● SUPPLIED ENTRIES
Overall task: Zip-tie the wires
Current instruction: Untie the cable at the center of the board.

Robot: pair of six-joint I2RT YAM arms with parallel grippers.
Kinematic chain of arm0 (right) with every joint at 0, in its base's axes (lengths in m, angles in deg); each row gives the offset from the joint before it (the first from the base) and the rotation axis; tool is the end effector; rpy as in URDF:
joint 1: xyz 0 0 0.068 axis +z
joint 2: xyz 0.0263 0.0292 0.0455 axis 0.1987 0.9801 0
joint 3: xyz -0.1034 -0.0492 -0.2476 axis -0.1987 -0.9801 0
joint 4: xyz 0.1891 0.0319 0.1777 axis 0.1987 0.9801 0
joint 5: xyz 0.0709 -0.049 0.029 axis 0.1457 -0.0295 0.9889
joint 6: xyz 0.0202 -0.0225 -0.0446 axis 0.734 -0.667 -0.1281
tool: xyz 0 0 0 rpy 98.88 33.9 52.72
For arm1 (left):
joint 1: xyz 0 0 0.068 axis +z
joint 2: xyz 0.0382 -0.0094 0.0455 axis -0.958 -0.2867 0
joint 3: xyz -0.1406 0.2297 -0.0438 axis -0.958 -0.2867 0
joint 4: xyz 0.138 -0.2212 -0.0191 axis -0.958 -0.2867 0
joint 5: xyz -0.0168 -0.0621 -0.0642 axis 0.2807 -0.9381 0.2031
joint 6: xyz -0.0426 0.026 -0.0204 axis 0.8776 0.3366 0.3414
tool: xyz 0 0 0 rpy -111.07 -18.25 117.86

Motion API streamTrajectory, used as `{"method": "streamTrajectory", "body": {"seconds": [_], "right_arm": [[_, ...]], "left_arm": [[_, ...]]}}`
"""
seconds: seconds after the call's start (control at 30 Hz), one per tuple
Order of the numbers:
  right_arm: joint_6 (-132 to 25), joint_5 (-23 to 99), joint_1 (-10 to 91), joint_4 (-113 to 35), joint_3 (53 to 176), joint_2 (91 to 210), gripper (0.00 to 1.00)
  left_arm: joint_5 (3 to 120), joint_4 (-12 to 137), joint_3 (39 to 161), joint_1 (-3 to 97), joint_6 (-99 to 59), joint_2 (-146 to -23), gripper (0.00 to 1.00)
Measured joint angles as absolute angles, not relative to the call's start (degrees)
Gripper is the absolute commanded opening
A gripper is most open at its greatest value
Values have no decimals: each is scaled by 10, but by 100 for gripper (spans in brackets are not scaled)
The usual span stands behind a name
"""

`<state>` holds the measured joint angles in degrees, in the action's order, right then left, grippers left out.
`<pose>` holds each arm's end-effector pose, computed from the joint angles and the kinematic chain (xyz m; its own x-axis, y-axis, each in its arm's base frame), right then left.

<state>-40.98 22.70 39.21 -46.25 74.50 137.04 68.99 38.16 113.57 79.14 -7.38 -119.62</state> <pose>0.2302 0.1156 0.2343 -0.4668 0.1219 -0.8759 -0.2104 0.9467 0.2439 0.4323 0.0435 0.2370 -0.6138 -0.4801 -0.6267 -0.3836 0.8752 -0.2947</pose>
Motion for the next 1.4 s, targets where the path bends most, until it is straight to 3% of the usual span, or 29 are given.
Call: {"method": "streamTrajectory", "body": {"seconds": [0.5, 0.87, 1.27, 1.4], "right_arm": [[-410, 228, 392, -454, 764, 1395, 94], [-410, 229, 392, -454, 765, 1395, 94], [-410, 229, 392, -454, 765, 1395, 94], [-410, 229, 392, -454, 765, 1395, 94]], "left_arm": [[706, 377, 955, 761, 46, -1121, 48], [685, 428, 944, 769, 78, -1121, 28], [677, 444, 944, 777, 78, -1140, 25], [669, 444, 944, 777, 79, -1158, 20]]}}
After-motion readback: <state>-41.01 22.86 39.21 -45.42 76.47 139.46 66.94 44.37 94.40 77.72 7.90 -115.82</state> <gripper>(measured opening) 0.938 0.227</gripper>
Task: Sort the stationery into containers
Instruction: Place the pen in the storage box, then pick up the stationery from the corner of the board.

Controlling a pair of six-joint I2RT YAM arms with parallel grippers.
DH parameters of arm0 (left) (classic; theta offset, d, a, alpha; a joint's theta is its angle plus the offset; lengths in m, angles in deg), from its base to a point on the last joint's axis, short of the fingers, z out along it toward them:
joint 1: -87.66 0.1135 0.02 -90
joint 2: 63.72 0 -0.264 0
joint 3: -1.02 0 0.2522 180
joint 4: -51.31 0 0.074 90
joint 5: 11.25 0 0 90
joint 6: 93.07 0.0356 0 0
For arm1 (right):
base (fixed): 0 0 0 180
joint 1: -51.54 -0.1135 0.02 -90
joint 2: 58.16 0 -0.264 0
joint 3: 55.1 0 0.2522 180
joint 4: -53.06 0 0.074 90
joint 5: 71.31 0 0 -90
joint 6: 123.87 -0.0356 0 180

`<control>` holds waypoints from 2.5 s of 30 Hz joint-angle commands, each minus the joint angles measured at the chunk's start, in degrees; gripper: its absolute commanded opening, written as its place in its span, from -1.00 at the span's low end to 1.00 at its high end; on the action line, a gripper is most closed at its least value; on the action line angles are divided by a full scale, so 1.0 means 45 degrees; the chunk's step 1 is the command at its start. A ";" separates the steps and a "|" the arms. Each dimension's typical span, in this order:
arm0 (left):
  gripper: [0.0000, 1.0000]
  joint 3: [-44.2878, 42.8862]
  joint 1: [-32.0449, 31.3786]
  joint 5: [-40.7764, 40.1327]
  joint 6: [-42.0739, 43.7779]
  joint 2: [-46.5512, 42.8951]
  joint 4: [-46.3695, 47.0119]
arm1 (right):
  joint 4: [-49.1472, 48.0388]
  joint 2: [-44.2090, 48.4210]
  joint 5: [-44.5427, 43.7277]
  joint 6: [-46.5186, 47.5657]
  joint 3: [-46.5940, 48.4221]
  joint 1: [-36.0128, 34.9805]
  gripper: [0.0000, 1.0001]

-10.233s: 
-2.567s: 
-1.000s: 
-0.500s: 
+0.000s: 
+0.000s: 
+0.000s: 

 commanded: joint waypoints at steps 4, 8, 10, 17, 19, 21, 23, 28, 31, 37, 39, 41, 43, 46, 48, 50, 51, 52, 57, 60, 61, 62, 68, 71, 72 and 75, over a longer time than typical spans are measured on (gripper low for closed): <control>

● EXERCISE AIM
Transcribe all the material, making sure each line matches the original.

● REPLY
Overall task: Zip-tie the wires
Current instruction: Untie the cable at the center of the board.

Robot: pair of six-joint I2RT YAM arms with parallel grippers.
Kinematic chain of arm0 (right) with every joint at 0, in its base's axes (lengths in m, angles in deg); each row gives the offset from the joint before it (the first from the base) and the rotation axis; tool is the end effector; rpy as in URDF:
joint 1: xyz 0 0 0.068 axis +z
joint 2: xyz 0.0263 0.0292 0.0455 axis 0.1987 0.9801 0
joint 3: xyz -0.1034 -0.0492 -0.2476 axis -0.1987 -0.9801 0
joint 4: xyz 0.1891 0.0319 0.1777 axis 0.1987 0.9801 0
joint 5: xyz 0.0709 -0.049 0.029 axis 0.1457 -0.0295 0.9889
joint 6: xyz 0.0202 -0.0225 -0.0446 axis 0.734 -0.667 -0.1281
tool: xyz 0 0 0 rpy 98.88 33.9 52.72
For arm1 (left):
joint 1: xyz 0 0 0.068 axis +z
joint 2: xyz 0.0382 -0.0094 0.0455 axis -0.958 -0.2867 0
joint 3: xyz -0.1406 0.2297 -0.0438 axis -0.958 -0.2867 0
joint 4: xyz 0.138 -0.2212 -0.0191 axis -0.958 -0.2867 0
joint 5: xyz -0.0168 -0.0621 -0.0642 axis 0.2807 -0.9381 0.2031
joint 6: xyz -0.0426 0.026 -0.0204 axis 0.8776 0.3366 0.3414
tool: xyz 0 0 0 rpy -111.07 -18.25 117.86

Motion API streamTrajectory, used as `{"method": "streamTrajectory", "body": {"seconds": [_], "right_arm": [[_, ...]], "left_arm": [[_, ...]]}}`
"""
seconds: seconds after the call's start (control at 30 Hz), one per tuple
Order of the numbers:
  right_arm: joint_6 (-132 to 25), joint_5 (-23 to 99), joint_1 (-10 to 91), joint_4 (-113 to 35), joint_3 (53 to 176), joint_2 (91 to 210), gripper (0.00 to 1.00)
  left_arm: joint_5 (3 to 120), joint_4 (-12 to 137), joint_3 (39 to 161), joint_1 (-3 to 97), joint_6 (-99 to 59), joint_2 (-146 to -23), gripper (0.00 to 1.00)
Measured joint angles as absolute angles, not relative to the call's start (degrees)
Gripper is the absolute commanded opening
A gripper is most open at its greatest value
Values have no decimals: each is scaled by 10, but by 100 for gripper (spans in brackets are not scaled)
The usual span stands behind a name
"""

`<state>` holds the measured joint angles in degrees, in the action's order, right then left, grippers left out.
`<pose>` holds each arm's end-effector pose, computed from the joint angles and the kinematic chain (xyz m; its own x-axis, y-axis, each in its arm's base frame), right then left.

<state>-40.98 22.70 39.21 -46.25 74.50 137.04 68.99 38.16 113.57 79.14 -7.38 -119.62</state> <pose>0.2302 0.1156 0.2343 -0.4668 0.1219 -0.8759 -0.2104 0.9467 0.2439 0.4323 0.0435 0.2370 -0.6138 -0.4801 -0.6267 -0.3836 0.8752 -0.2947</pose>
Motion for the next 1.4 s, targets where the path bends most, until it is straight to 3% of the usual span, or 29 are given.
Call: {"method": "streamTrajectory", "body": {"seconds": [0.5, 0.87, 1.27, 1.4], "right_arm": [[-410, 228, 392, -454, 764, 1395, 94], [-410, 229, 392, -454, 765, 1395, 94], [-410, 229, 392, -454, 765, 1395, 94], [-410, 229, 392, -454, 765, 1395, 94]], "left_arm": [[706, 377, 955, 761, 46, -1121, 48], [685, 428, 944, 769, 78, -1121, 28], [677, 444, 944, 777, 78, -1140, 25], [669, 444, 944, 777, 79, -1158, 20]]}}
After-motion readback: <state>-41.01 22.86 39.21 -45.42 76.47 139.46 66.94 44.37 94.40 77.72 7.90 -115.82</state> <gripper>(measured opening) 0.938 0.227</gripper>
Task: Sort the stationery into containers
Instruction: Place the pen in the storage box, then pick up the stationery from the corner of the board.

Controlling a pair of six-joint I2RT YAM arms with parallel grippers.
DH parameters of arm0 (left) (classic; theta offset, d, a, alpha; a joint's theta is its angle plus the offset; lengths in m, angles in deg), from its base to a point on the last joint's axis, short of the fingers, z out along it toward them:
joint 1: -87.66 0.1135 0.02 -90
joint 2: 63.72 0 -0.264 0
joint 3: -1.02 0 0.2522 180
joint 4: -51.31 0 0.074 90
joint 5: 11.25 0 0 90
joint 6: 93.07 0.0356 0 0
For arm1 (right):
base (fixed): 0 0 0 180
joint 1: -51.54 -0.1135 0.02 -90
joint 2: 58.16 0 -0.264 0
joint 3: 55.1 0 0.2522 180
joint 4: -53.06 0 0.074 90
joint 5: 71.31 0 0 -90
joint 6: 123.87 -0.0356 0 180

`<control>` holds waypoints from 2.5 s of 30 Hz joint-angle commands, each minus the joint angles measured at the chunk's start, in degrees; gripper: its absolute commanded opening, written as its place in its span, from -1.00 at the span's low end to 1.00 at its high end; on the action line, a gripper is most closed at its least value; on the action line angles are divided by a full scale, so 1.0 means 45 degrees; the chunk's step 1 is the command at its start. A ";" separates the steps and a "|" the arms. Each dimension's typical span, in this order:
arm0 (left):
  gripper: [0.0000, 1.0000]
  joint 3: [-44.2878, 42.8862]
  joint 1: [-32.0449, 31.3786]
  joint 5: [-40.7764, 40.1327]
  joint 6: [-42.0739, 43.7779]
  joint 2: [-46.5512, 42.8951]
  joint 4: [-46.3695, 47.0119]
arm1 (right):
  joint 4: [-49.1472, 48.0388]
  joint 2: [-44.2090, 48.4210]
  joint 5: [-44.5427, 43.7277]
  joint 6: [-46.5186, 47.5657]
  joint 3: [-46.5940, 48.4221]
  joint 1: [-36.0128, 34.9805]
  gripper: [0.0000, 1.0001]

-10.233s: 
-2.567s: 
-1.000s: 
-0.500s: 
+0.000s: 
+0.000s: 
+0.000s: 

 commanded: joint waypoints at steps 4, 8, 10, 17, 19, 21, 23, 28, 31, 37, 39, 41, 43, 46, 48, 50, 51, 52, 57, 60, 61, 62, 68, 71, 72 and 75, over a longer time than typical spans are measured on (gripper low for closed): <control>

Nothing further is required of the output.